An up-close view of flowering cannabis plants in an indoor grow farm.

Image source: Getty Images.

Innovative Industrial Properties

My opinion has also evolved on high-flying cannabis real estate investment trust (REIT) Innovative Industrial Properties (NYSE:IIPR).

For quite some time now, Innovative Industrial Properties, also known IIP, has been kicking bud and taking names. It's been acquiring land and facilities for growing and processing cannabis in the U.S., then leasing them out for extended periods of time. In addition, IIP passes along 3.25% annual rental increases, and collects a 1.5% management fee that's tied to the annual base rental rate. In effect, it's built in a very modest means of organic growth, on top of the growth it's experienced by more than doubling its asset portfolio since 2019 began.

Though I've long believed IIP is a company worth buying, its most recent run-up in value has shifted my opinion of the company to one that views it as fairly valued.

The first factor to consider is that Innovative Industrial will regularly need to issue common stock if it's to keep up this blistering pace of property acquisitions. Just last week, it announced the issuance of 1.3 million shares, not counting the underwriter's option. While this is a perfectly normal practice for REITs to raise capital, it can really weigh on existing shareholders. And with the company now boasting 23 properties, it'll take a lot more money to double the size of its portfolio. 

A subtle factor that's softened my favorability toward IIP is the company's return on invested capital (ROIC). What had once been an ROIC of better than 15% has now slipped to 14.7%. Don't get me wrong, a completely payback on invested capital in less than five years isn't too shabby. But this suggests that the margin quality of the leases it's signing has deteriorated a bit over the past year. At 45 times next year's earnings and 19 times forecasted 2020 sales, that's not something I'd be thrilled to see. 

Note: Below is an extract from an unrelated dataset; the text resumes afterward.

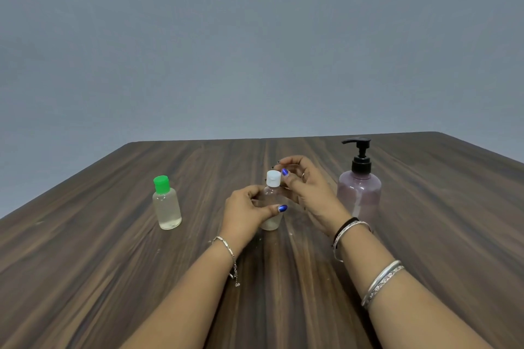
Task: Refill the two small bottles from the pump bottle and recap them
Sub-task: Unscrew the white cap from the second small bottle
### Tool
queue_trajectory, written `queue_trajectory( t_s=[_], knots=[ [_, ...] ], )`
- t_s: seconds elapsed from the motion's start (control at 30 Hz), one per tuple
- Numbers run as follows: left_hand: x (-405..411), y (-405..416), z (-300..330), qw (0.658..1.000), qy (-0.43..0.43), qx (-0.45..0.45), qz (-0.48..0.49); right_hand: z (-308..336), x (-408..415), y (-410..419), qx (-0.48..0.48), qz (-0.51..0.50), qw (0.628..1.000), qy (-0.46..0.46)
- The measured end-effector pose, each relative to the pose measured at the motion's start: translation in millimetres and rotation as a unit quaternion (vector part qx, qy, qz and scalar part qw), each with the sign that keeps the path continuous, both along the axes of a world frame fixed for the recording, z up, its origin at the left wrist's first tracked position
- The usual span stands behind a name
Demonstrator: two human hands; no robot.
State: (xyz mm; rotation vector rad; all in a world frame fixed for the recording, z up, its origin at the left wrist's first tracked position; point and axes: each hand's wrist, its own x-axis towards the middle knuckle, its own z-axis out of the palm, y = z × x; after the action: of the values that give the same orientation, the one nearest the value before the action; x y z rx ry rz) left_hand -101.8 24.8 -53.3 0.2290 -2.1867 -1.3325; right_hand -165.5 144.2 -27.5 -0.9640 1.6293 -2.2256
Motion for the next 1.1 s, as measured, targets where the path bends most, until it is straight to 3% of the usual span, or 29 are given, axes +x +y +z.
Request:
queue_trajectory(
  t_s=[0.13,0.3,0.53,0.7,0.83,0.9,0.97,1.1],
  knots=[
    [1,1,1,1.0,-0.01,-0.008,-0.007,1,1,-3,0.058,-0.061,0.994,0.07],
    [-1,0,3,1.0,-0.005,0.007,0.002,0,-1,-3,0.021,-0.03,0.998,0.041],
    [0,1,1,1.0,-0.015,-0.015,-0.011,2,4,-5,0.086,-0.09,0.987,0.104],
    [-1,-1,2,1.0,-0.01,0.007,-0.013,8,3,3,0.119,-0.015,0.985,0.128],
    [1,0,3,1.0,-0.01,-0.006,-0.02,9,6,0,0.21,-0.166,0.939,0.218],
    [1,0,2,1.0,-0.011,-0.016,-0.024,10,6,-2,0.207,-0.214,0.925,0.237],
    [0,0,2,0.999,-0.014,-0.019,-0.03,13,5,0,0.202,-0.202,0.932,0.225],
    [0,-1,3,0.999,-0.01,0.01,-0.036,19,5,9,0.208,-0.079,0.955,0.197]
  ],
)
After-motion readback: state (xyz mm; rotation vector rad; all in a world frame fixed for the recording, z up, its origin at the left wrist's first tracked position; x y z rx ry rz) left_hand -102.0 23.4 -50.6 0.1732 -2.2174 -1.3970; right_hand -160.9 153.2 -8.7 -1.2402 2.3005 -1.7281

Again, to be clear, I still think IIP's strategy is on point, and it's a solid company. But I no longer consider it an intriguing value. Instead, I would look for a significant near-term pullback or a long period of consolidation to allow the company's operating results to catch up with its currently aggressive valuation.

This article represents the opinion of the writer, who may disagree with the “official” recommendation position of a Motley Fool premium advisory service. We’re motley! Questioning an investing thesis -- even one of our own -- helps us all think critically about investing and make decisions that help us become smarter, happier, and richer.